### Aim of the exercise
From the line holding "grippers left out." through the line holding "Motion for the" below, write out every line exactly; include both of those lines and drop the pictures.

### Stored data
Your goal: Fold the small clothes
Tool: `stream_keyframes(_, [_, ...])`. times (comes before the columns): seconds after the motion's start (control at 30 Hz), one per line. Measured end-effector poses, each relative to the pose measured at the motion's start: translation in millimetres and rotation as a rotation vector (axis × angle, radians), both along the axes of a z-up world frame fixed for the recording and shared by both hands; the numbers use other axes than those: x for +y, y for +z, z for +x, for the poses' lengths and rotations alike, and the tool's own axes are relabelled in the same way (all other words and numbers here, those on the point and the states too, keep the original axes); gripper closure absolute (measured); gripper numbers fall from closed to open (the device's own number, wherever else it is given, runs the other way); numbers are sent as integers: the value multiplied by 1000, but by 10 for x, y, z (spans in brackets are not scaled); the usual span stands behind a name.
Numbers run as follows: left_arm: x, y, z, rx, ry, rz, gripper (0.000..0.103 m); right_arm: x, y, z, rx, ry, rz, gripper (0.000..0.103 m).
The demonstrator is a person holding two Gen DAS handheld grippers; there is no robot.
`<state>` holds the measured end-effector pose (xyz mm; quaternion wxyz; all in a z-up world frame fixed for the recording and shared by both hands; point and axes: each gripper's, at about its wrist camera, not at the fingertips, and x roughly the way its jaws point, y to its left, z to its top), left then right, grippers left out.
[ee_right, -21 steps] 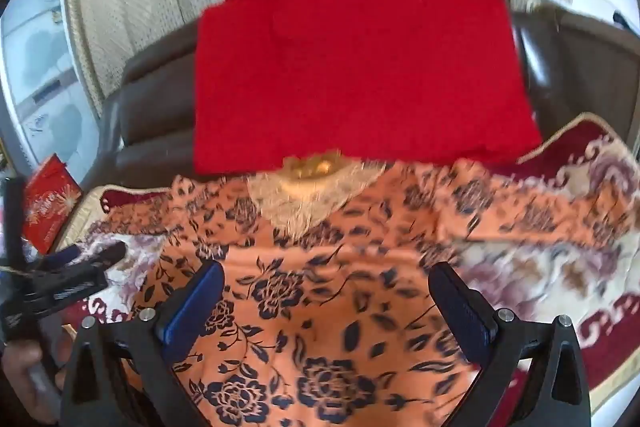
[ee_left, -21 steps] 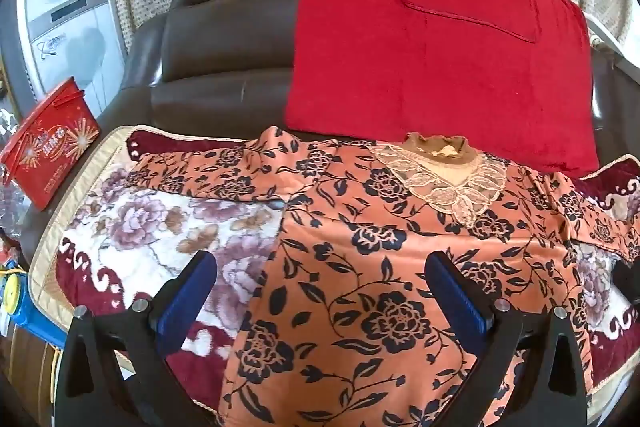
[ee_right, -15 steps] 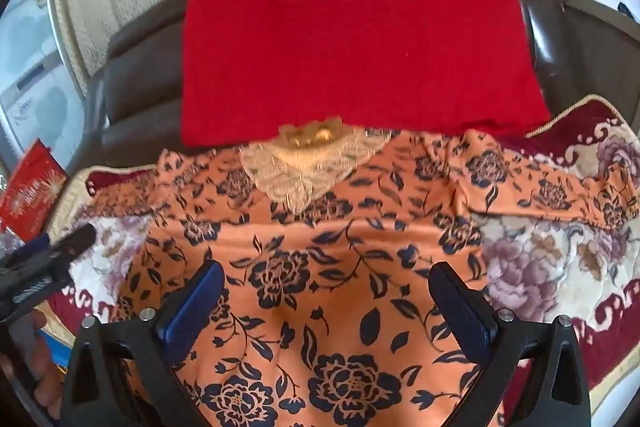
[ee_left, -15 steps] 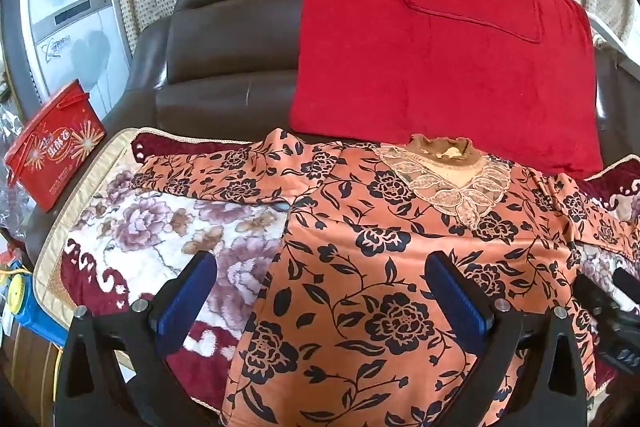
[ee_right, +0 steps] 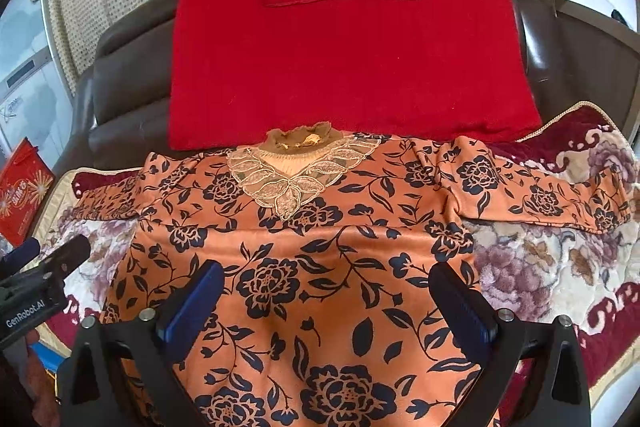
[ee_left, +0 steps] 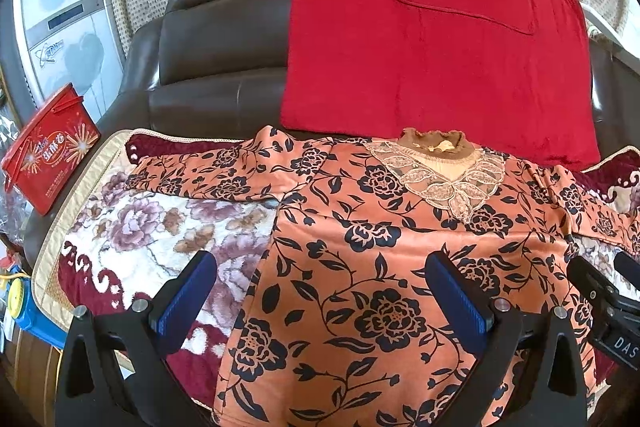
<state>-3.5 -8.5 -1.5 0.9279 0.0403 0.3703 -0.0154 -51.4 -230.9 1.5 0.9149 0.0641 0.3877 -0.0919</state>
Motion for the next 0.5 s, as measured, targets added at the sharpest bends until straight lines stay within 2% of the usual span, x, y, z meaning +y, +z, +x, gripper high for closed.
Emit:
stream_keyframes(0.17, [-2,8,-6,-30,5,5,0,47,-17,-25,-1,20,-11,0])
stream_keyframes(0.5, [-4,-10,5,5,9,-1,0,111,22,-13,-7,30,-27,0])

### Solution below
`<state>` holds the measured end-effector pose (xyz mm; quaternion wxyz; all in a z-up world frame fixed for the recording and shared by both hands; point and axes: each gripper's, at about its wrist camera, not at the fingertips, and x roughly the way its jaws point, y to its left, z to its top), left then right, grippers left out.
[ee_right, -21 steps] 
[ee_left, -21 steps] 
[ee_right, -15 steps] 
[ee_left, -15 steps] 
[ee_right, +0 steps] 
[ee_left, +0 steps] 
<state>-3.5 -8.5 -1.5 0.9279 0.0403 0.3703 -0.0154 -51.4 -230.9 1.5 0.9149 0.0641 0.3877 -0.0919</state>
Motion for the next 0.5 s, as measured, targets added at the sharpest bends until straight lines stay within 2% of the usual span, x, y, z meaning +y, +z, +x, gripper high for closed.

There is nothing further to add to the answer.